Big DataPredictive Analytics
Predictive Policing to Combat Terrorism

As we continue to offer tribute to family and friends affected by the recent act of terror, it’s also a time that we ought to reflect and move into inertia in our commitment to finding a lasting solution to the terror bug that has bitten us. It is a matter not just the preserve of the law enforcement, but indeed a collective responsibility of us citizens, our leaders, the media and experts at large.
There are two approaches in solving problems, one is in hindsight, reference to what has already happened often termed as epistemic and the other is foresight, looking ahead before the occurrence and preparing before it happens. The later has been mostly probabilistic and aleatoric in nature. But with the advent of technology and data, it’s becoming the industry norm to deploy preventative mechanism.
For instance after years and series of devastating earthquakes, the Japanese in 2011 embarked on a project dubbed NAMASKE, an early earthquake warning system that has over the years proven its worth as its able to alert authorities and citizens to a high degree of accuracy of a looming earthquake and necessary precautionary measures taken to avert catastrophic outcomes.
Terrorism to us is what earthquakes are to the Japanese atleast going by the trail of destruction its and the very nature of the surprising executions. We therefore need to invest in Predictive systems that can enable to send early warning signs of an impending attacks and nipping them in the bud when it happens.
Nobel Peace Prize Behavioral economist Daniel Kahneman identified one of the more common cognitive biases that humans are prone to “the representativeness bias“ When looking at historical evidence in which two things happen together: there are three possibilities Coincidence – things do happen together Direct Causation – the two things are related, so that one triggers the other Indirect Causation – the two things are each related to a third thing, that trigger each other.
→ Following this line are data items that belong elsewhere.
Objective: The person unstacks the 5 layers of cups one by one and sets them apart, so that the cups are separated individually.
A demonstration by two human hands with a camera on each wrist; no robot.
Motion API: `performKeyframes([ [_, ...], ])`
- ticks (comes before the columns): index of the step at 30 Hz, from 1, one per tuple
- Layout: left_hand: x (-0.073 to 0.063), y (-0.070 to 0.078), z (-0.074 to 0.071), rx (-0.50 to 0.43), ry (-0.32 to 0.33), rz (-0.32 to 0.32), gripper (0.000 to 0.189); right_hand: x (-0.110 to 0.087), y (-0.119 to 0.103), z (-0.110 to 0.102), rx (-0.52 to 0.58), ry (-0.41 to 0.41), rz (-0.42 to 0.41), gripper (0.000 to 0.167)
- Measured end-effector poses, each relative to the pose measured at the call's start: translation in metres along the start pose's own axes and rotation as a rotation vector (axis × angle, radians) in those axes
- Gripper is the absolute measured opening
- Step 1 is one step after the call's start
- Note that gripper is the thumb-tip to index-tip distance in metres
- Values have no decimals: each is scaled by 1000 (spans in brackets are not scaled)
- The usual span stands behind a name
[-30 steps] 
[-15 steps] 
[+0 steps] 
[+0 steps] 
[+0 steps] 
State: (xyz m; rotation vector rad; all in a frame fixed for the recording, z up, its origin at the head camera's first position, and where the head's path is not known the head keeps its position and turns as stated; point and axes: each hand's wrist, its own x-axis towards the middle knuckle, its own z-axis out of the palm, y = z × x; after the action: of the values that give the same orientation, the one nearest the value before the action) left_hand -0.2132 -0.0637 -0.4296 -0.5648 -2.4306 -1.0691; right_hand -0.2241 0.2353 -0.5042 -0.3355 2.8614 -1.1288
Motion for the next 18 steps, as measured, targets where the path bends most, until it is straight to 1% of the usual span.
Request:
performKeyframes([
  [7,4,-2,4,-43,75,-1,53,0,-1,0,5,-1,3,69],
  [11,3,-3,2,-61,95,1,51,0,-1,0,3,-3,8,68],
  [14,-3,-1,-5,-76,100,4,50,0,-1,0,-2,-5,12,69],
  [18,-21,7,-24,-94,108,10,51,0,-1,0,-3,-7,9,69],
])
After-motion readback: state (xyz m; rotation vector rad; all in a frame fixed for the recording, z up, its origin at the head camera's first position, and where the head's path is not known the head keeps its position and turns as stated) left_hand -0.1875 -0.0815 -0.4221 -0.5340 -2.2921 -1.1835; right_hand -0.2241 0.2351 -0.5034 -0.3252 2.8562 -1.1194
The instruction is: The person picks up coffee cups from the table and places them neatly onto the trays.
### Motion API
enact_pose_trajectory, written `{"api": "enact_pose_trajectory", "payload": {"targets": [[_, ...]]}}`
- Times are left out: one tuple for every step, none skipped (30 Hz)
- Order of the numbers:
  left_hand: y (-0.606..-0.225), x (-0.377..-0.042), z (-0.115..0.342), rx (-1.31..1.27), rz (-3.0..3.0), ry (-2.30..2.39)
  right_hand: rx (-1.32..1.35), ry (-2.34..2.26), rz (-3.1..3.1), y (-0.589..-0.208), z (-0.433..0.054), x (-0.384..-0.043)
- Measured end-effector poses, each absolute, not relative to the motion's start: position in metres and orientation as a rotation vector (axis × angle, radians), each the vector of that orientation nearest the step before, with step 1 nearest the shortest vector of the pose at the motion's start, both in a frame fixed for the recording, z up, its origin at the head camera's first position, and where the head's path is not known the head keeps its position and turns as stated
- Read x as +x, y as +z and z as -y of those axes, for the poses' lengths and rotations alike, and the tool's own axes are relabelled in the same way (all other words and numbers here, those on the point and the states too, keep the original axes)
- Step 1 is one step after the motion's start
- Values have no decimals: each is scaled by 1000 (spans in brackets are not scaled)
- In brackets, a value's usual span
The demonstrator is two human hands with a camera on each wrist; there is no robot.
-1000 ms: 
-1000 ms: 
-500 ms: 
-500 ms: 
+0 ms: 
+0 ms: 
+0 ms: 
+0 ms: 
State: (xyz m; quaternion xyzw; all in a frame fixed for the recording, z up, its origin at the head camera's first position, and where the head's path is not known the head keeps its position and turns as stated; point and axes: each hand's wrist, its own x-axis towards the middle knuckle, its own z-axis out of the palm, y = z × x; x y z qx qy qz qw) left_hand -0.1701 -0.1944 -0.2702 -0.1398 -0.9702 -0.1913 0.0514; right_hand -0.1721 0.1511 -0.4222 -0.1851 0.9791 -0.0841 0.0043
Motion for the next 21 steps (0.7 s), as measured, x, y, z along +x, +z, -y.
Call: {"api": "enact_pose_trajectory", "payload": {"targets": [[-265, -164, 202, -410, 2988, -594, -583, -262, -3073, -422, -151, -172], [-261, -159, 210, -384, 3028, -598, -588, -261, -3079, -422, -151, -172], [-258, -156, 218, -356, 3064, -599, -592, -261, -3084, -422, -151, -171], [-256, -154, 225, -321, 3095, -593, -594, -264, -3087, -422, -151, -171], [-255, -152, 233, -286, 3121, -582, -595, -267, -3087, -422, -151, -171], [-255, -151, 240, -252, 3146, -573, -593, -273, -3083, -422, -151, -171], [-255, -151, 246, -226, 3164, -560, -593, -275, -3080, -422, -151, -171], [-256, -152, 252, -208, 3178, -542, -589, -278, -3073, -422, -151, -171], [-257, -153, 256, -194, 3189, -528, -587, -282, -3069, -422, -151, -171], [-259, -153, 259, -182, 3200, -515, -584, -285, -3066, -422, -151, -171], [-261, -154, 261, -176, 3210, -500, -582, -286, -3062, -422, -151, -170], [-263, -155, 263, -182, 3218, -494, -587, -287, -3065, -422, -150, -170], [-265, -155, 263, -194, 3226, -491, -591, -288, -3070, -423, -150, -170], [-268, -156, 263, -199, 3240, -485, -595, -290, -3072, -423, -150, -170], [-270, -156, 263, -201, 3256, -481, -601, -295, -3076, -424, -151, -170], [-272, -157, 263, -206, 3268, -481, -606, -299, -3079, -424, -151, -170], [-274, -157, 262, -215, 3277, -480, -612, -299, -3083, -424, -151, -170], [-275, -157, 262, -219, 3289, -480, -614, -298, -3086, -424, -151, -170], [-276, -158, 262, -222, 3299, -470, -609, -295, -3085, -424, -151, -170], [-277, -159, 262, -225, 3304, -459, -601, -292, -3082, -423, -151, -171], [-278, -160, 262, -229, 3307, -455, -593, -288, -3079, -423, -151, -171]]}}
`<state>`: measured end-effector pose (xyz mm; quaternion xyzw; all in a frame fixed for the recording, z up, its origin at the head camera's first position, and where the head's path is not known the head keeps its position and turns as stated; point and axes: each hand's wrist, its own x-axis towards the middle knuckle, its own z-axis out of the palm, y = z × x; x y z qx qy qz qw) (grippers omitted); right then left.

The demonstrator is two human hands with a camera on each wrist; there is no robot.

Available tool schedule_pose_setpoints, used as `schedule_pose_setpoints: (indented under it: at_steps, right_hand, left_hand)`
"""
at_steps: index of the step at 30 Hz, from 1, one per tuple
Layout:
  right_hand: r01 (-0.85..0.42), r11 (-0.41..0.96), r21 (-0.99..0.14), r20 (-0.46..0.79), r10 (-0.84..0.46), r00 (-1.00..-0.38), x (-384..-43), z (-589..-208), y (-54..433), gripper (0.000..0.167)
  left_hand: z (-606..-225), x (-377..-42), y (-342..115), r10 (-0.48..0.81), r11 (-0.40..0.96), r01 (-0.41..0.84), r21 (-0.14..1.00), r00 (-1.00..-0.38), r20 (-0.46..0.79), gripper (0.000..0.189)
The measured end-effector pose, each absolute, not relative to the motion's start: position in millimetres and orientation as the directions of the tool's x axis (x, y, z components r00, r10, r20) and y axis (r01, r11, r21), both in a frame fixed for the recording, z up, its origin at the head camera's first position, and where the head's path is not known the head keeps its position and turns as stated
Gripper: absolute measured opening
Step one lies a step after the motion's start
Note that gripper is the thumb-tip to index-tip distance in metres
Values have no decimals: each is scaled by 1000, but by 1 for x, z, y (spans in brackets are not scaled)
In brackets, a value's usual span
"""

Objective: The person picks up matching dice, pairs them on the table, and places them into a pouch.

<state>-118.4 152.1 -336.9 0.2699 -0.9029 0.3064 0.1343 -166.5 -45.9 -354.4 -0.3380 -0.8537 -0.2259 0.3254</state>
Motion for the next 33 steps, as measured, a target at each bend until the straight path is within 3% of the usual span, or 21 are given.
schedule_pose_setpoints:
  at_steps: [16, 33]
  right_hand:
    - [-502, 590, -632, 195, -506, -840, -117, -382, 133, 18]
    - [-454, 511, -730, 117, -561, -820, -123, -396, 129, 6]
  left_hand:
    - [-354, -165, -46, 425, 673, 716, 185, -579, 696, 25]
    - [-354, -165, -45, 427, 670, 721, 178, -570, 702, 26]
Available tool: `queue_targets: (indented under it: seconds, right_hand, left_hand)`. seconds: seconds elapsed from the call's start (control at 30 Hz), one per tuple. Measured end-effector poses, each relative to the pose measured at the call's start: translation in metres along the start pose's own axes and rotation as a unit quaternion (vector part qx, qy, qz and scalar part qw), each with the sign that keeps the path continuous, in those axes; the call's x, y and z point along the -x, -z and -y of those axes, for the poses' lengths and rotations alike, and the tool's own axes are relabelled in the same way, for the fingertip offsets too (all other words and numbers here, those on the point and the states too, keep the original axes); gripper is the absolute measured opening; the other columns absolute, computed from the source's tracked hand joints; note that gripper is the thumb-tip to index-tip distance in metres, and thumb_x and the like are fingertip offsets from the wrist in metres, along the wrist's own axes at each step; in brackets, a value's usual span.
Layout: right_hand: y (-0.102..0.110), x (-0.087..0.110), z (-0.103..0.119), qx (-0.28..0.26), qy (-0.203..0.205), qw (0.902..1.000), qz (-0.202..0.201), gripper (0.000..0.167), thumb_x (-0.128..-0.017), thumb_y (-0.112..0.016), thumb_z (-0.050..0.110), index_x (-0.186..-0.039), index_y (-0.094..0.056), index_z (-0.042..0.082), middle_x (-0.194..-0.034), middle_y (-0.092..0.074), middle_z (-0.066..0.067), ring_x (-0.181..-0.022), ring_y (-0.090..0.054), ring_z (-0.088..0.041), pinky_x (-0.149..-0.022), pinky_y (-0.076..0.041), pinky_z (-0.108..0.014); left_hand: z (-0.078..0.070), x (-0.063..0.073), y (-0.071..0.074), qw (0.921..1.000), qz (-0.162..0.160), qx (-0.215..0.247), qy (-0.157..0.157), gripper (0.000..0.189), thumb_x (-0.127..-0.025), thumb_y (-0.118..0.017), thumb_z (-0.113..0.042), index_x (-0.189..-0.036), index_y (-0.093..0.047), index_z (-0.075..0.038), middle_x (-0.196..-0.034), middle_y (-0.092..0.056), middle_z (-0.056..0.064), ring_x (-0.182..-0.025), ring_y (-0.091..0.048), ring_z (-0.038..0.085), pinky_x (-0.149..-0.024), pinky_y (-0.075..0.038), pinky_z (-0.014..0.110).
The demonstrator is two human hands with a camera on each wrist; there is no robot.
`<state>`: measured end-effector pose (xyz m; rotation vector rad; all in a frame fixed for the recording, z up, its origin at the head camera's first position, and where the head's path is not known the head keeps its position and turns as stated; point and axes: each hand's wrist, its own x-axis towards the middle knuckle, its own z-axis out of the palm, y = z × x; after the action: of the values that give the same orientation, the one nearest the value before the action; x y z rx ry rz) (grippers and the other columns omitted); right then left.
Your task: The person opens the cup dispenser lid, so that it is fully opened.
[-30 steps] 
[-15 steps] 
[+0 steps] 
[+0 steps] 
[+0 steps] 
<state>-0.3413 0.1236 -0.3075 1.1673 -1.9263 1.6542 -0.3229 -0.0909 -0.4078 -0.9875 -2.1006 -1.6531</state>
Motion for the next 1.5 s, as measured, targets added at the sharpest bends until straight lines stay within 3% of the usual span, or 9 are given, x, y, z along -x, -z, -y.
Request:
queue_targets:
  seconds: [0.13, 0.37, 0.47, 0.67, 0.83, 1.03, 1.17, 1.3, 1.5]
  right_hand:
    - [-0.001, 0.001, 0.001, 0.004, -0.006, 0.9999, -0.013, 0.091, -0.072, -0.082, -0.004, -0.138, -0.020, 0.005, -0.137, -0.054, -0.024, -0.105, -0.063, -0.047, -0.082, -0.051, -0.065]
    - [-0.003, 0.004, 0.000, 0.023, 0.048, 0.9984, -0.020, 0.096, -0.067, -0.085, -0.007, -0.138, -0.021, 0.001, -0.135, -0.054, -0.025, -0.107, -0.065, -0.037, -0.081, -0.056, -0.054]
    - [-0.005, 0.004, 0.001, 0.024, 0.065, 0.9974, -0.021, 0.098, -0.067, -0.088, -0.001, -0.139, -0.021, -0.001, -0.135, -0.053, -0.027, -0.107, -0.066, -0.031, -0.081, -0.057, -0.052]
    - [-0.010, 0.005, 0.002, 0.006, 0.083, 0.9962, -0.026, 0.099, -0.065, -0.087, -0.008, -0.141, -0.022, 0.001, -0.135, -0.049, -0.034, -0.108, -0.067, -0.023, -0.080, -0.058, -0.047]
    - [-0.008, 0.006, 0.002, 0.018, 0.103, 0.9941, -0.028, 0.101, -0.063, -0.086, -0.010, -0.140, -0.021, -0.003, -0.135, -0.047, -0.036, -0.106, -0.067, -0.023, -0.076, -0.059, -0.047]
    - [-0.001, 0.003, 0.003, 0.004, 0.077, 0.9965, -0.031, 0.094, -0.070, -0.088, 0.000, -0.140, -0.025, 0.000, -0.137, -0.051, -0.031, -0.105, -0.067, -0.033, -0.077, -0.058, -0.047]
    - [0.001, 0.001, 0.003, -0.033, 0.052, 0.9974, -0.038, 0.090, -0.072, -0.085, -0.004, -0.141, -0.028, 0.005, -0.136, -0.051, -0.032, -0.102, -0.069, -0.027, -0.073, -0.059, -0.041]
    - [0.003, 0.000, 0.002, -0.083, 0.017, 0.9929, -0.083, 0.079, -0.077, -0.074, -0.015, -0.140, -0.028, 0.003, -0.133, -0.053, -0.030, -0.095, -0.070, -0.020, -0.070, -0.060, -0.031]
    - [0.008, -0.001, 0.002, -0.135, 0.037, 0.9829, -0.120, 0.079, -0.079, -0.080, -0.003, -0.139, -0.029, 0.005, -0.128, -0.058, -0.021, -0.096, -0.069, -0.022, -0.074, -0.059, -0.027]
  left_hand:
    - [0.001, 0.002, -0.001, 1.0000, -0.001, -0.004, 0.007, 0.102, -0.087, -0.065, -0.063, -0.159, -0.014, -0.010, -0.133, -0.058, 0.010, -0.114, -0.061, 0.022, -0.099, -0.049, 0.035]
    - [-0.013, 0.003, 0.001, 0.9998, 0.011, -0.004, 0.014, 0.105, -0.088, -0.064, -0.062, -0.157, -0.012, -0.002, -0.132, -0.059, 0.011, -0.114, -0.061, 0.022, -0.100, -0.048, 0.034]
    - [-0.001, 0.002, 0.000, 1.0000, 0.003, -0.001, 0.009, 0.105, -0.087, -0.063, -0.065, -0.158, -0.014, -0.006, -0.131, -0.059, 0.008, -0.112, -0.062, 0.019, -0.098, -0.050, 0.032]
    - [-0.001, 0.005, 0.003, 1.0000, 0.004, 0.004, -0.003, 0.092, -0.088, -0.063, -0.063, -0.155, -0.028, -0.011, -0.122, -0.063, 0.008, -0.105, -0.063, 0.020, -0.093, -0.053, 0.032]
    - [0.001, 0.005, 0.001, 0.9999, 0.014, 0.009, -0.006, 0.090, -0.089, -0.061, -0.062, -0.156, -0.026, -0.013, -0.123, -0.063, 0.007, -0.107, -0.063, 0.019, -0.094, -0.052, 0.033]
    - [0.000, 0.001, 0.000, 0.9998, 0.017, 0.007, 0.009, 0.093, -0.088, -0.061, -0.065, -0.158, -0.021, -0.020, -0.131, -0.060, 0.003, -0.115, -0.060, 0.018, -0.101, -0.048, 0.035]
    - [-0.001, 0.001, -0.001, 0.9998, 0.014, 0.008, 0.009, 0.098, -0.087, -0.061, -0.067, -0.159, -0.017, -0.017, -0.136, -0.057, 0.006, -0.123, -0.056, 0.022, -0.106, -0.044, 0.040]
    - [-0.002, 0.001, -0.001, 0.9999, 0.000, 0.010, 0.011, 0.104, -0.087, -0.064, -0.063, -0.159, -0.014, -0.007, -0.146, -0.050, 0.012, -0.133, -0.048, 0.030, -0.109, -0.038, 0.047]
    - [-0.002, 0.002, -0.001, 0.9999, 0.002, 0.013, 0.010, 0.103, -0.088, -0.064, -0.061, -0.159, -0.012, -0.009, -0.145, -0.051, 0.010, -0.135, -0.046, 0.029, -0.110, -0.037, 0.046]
Overcoming the cognitive biases is the first step towards achieving a desirable outcome.
Innovative technology, once unleashed, rarely retreats. Law enforcement has always seemed to be one step behind criminals; predictive policing and pre-crime technology offer the potential to reverse that, or at least reduce the length of the step. However, citizen involvement is the essential counterweight to the growth of policing using pre-crime technology, with community leaders becoming the cornerstone to its reasonable and fair implementation.
We often see in the media reports of people eating grass as a result of committing a crime, Citizens it appears, when they take matters into their own hands, resort to psychic powers for intervention. Data, not psychic energy, drives today’s pre-crime technology. It is an attempt to apply a public health approach to crime. Just as epidemiological patterns reveal environmental toxins that can increase health risks (like getting cancer), criminal patterns can increase life risks (like getting shot).
Predictive policing requires sifting through data to identify both key risk factors and the conditions under which crimes are likely to result. Law enforcement already uses statistics to determine which roads and neighborhoods to patrol more frequently, but modern predictive policing systems takes this to a whole new level of scope and precision. One such system that rides on our human behavior of interacting is the Social Network Analysis.
A crime detection system in which a social network analysis is combined with hierarchical clustering is capable of destabilizing terrorist networks. A typical terrorism ring has 7 categories Organizers, individuals who constitute the core and control activity, Insulators – single individuals and groups which isolate the core of the organization from infiltration. Communicators – single individuals who control the flow of information between two nodes of the network. Guardians– focused on security of the network and minimization of vulnerability to external attack or infiltration. They control who is recruited and assess loyalty to the network. Extenders– deal with the extension of the network by recruiting new members and merging other networks. They encourage individuals (e.g. lawyers, policemen, politicians) from other networks to cooperate. Monitors are individuals who are responsible for effectiveness of the network. They report weaknesses to the organizers who can take remedial steps, and are responsible for improvement of the network functioning. Crossovers are individuals recruited to the network, but they still also operate in different areas (legal, governmental, financial, or commercial institutions).
Social Network Data Analysis helps Police have knowledge of the structure of connections between the roles. This knowledge allows them to verify whether these roles are correctly assigned and indicates which entities have to be monitored since they may fulfill important roles in an organization. To analyze the structure of connections between the roles, several algorithms can be implemented.